(Goal of the exercise)
Please copy each line of the listing below in which the word "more" appears.

# # # #

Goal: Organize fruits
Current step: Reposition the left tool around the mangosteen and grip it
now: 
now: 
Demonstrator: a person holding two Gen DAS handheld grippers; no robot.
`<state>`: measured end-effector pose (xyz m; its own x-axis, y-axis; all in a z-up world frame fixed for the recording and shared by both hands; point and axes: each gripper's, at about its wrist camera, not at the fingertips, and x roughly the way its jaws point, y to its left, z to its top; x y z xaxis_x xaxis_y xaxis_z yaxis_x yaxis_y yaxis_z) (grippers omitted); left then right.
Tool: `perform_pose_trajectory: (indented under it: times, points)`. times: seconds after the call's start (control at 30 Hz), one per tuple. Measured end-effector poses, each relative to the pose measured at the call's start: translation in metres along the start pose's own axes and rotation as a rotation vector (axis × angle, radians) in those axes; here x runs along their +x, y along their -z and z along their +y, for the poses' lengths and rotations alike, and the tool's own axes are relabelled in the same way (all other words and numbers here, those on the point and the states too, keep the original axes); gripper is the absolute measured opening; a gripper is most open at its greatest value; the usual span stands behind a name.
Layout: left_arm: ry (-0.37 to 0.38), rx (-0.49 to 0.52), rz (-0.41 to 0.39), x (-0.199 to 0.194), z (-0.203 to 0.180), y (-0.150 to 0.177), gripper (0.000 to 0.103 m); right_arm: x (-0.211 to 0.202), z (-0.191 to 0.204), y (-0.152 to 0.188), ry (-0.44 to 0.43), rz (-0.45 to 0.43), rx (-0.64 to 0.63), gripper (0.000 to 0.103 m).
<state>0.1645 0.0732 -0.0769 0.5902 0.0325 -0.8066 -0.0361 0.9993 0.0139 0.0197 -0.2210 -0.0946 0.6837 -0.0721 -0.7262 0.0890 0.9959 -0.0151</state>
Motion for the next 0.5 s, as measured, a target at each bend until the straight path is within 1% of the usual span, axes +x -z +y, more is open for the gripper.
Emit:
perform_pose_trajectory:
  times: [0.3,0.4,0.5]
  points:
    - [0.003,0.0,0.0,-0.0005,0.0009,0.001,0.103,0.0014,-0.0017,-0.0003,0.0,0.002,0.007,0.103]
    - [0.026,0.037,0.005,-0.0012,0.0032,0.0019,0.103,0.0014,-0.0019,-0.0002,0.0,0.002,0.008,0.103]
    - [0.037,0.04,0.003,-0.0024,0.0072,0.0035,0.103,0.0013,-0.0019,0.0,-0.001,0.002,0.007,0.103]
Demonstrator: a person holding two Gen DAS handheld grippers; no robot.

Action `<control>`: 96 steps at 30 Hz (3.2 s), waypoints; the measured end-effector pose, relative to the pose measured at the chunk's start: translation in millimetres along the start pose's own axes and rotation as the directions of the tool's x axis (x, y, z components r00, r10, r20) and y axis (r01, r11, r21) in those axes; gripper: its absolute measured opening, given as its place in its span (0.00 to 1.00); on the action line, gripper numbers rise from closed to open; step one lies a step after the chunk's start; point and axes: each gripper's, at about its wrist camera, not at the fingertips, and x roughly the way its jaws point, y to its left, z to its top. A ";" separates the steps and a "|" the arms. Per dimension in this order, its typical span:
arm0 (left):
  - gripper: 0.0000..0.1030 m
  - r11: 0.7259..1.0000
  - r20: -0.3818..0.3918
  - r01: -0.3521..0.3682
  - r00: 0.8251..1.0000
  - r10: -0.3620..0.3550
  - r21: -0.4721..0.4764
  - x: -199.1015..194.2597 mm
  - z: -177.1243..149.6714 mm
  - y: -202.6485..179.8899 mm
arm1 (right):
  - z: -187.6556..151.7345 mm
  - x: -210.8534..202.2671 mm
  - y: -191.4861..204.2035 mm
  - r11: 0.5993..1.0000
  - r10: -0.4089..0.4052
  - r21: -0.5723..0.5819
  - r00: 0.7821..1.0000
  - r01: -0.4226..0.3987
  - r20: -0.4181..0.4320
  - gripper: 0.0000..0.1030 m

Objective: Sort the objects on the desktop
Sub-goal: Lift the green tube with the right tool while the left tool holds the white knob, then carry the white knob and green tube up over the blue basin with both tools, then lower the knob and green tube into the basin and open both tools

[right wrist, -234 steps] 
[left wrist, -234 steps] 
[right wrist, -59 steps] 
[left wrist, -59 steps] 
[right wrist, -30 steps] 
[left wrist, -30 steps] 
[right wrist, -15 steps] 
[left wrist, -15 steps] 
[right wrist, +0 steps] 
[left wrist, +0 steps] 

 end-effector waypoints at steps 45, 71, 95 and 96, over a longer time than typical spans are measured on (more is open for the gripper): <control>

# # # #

(Exercise result)
Motion for the next 0.5 s, as measured, a target at each bend until the straight path is within 1% of the usual span, axes +x -z +y, more is open for the gripper.
 end-effector waypoints at steps 45, 71, 95 and 96, over a longer time than typical spans are measured on (more is open for the gripper): <control>

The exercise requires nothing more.